Não se faz necessária uma pesquisa por demais aprofundada para constatar o enquadramento das circunstâncias trazidas pela Covid-19 às exigências da Lei de concessões para a implementação das medidas de reequilíbrio econômico-financeiro contratual.  A disseminação do novo coronavírus e suas medidas de contenção podem ser qualificadas como eventos supervenientes e extraordinários com consequências imprevisíveis e inevitáveis, as quais criaram uma conjuntura de intenso desequilíbrio e com potencialidade elevada para tornar as condições contratuais excessivamente onerosas.

Sobre esse aspecto a teoria da imprevisão se manifesta de diversas formas, tais como o caso fortuito (atos do homem imprevisíveis), força maior (fatos da natureza aos quais não se consegue resistir), fato do príncipe (determinação estatal superveniente e imprevisível que onera o contrato), sendo todos fundamentados pela existência de uma álea extraordinária e externa à vontade das partes.

 Assim, para fins de recomposição do equilíbrio contratual como decorrência da pandemia de Covid-19, pouco importa sua denominação ou classificação, bastando que esteja configurada uma situação de onerosidade excessiva diante do caso concreto.

Sua aplicabilidade não é imediata para todos os contratos de concessão, pelo contrário: é preciso que cada concessionária veicule seu requerimento singular ao Poder Concedente de forma circunstanciada. O pedido deve estar instruído com estudos técnicos e comprovação adequada da situação de vulnerabilidade financeira do ajuste econômico, com a indicação clara e precisa a ser examinada pelo Poder Público, levando-se em conta a conjuntura real da pandemia.

É preciso considerar também as disposições peculiares dos respectivos contratos atinentes à alocação de riscos caso haja matriz de distribuição, em face da repartição e do compartilhamento que tenham sido estabelecidos no momento de sua assinatura. As disposições sobre seguros devem ser examinadas do mesmo modo, como forma de evitar que os mecanismos de reequilíbrio contratual sejam inadvertidamente utilizados. Caso não haja o atendimento do pleito na esfera administrativa é possível judicializar a questão por meio da propositura de ação específica perante os órgãos judiciais competentes.

Dentre os diversos setores da atividade produtiva, podemos afirmar que os mais afetados pela crise ligada à pandemia de Covid-19 são os das concessionárias de serviços de transporte. O faturamento da maioria das empresas do ramo despencou abruptamente com a diminuição da quantidade de usuários. Tal cenário culminou, em muitos casos, com o rompimento do equilíbrio econômico-financeiro dos respectivos contratos de concessão.
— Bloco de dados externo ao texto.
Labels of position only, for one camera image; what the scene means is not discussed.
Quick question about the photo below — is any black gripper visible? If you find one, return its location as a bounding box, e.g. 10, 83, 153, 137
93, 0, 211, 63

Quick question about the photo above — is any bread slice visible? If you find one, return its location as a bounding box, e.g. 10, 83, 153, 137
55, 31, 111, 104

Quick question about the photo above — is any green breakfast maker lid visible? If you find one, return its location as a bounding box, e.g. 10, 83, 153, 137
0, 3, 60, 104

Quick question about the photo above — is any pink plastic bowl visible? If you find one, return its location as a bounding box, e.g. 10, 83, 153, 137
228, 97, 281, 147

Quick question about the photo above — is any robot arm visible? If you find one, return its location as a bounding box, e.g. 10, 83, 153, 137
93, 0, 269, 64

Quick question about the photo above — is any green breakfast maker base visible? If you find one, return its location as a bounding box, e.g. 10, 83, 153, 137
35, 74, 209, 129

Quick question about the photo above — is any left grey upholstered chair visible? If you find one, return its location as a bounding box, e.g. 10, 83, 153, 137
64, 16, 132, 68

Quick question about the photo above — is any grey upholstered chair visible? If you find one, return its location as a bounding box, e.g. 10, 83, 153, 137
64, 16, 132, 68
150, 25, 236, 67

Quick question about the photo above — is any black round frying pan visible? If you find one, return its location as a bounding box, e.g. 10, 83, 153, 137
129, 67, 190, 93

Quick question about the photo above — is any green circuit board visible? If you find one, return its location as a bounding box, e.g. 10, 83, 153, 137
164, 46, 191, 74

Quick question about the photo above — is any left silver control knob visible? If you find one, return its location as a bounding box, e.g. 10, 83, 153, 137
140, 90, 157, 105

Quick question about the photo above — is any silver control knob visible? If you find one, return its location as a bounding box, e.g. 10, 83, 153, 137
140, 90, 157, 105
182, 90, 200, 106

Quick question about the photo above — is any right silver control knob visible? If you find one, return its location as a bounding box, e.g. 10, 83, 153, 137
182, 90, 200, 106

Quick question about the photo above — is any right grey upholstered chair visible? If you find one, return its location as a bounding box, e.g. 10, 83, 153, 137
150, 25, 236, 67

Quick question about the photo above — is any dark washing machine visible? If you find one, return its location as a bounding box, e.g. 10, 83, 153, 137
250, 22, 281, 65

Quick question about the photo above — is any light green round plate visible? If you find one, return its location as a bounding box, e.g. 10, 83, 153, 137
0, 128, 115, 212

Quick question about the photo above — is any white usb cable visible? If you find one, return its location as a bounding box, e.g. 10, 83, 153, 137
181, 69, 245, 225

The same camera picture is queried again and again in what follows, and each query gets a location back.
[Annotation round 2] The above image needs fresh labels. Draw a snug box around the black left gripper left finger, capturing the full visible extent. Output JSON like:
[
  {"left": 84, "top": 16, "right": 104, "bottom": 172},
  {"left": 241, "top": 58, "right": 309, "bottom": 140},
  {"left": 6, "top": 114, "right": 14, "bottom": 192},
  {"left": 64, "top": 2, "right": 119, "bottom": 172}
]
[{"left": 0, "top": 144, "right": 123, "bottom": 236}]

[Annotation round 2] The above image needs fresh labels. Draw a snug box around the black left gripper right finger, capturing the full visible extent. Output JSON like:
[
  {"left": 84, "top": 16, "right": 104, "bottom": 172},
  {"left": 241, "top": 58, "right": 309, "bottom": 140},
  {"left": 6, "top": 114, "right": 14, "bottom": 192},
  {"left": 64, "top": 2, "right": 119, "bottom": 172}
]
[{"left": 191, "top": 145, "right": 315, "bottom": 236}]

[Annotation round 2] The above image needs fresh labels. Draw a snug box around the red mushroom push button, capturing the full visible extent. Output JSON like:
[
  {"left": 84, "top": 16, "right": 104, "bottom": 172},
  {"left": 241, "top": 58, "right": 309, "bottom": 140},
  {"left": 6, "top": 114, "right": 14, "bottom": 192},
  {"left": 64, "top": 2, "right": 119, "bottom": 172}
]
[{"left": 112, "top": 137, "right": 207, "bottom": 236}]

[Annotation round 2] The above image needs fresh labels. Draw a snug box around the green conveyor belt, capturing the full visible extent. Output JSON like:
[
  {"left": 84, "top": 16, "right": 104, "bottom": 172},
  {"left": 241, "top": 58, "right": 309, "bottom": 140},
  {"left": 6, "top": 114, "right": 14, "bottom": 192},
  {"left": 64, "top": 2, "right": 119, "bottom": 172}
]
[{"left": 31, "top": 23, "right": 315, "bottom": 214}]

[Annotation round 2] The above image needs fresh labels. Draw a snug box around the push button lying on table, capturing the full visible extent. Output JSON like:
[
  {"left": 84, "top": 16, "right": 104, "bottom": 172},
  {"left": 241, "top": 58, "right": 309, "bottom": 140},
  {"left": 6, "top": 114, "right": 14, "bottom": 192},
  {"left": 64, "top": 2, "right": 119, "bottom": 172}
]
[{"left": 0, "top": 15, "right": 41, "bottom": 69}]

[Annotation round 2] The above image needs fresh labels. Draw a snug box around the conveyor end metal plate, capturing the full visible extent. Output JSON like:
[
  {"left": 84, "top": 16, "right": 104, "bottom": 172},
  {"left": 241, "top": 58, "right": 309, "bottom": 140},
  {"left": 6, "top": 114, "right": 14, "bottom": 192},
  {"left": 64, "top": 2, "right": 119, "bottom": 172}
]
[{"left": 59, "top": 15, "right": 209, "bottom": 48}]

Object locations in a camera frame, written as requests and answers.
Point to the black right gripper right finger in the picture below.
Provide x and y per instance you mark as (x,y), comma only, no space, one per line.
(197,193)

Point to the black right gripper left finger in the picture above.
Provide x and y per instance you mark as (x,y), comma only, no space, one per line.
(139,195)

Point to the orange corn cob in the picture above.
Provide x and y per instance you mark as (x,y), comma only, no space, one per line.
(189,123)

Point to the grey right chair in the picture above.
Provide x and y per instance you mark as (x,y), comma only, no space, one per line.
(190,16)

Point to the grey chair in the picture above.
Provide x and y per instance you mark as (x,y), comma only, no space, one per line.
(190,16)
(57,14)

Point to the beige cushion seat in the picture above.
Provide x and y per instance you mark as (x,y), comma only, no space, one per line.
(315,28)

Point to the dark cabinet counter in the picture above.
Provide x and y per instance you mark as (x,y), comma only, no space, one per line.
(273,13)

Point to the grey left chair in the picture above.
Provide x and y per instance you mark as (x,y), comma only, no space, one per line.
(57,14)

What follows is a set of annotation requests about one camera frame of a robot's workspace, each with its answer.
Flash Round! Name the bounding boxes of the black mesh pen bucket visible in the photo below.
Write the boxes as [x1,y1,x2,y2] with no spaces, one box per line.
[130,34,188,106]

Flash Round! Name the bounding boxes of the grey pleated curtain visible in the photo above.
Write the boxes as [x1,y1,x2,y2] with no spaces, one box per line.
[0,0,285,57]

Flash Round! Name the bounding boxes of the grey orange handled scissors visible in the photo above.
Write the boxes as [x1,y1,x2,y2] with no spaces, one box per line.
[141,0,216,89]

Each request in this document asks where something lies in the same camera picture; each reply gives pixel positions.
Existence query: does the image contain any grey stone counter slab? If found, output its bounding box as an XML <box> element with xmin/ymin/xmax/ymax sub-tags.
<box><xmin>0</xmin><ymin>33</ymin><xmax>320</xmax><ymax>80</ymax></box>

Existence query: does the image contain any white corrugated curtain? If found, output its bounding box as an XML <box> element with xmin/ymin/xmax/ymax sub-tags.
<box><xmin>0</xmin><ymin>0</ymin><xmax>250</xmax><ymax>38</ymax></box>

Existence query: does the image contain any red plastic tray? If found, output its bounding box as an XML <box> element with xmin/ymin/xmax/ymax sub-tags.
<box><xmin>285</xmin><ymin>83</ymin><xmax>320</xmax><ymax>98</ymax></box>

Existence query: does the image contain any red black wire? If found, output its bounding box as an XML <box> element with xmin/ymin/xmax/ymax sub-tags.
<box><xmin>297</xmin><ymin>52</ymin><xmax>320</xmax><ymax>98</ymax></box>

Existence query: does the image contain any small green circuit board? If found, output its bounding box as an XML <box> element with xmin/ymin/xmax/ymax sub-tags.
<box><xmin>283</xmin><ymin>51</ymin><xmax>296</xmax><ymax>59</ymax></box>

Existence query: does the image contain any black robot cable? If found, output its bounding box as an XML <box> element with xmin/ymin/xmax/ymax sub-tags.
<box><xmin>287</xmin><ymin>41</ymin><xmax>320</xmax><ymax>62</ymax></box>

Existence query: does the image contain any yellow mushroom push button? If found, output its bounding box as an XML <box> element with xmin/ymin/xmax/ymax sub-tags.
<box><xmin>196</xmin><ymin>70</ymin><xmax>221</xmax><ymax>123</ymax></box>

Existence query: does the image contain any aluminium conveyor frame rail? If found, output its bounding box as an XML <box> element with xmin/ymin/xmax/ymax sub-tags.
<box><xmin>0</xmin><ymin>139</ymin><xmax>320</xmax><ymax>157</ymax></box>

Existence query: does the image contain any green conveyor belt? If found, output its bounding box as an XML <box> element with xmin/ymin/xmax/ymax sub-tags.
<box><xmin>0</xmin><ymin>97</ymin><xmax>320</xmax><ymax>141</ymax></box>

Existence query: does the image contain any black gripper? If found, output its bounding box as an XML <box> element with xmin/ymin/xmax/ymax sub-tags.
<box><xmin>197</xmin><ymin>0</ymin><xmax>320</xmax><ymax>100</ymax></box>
Além da perda de receita, novas despesas surgiram, tais como os gastos com EPI´s para seus empregados e colaboradores, a intensificação das medidas sanitárias de higienização de ônibus, aeronaves, composições de metrô, terminais e locais de trabalho, bem como orientação dos usuários e disponibilização de álcool em gel em alguns casos.

Tais circunstâncias podem ser caracterizadas como álea extraordinária e ensejar recomposição das perdas por meio de requerimento específico por parte das concessionárias dirigido ao Poder Concedente de forma específica e circunstanciada.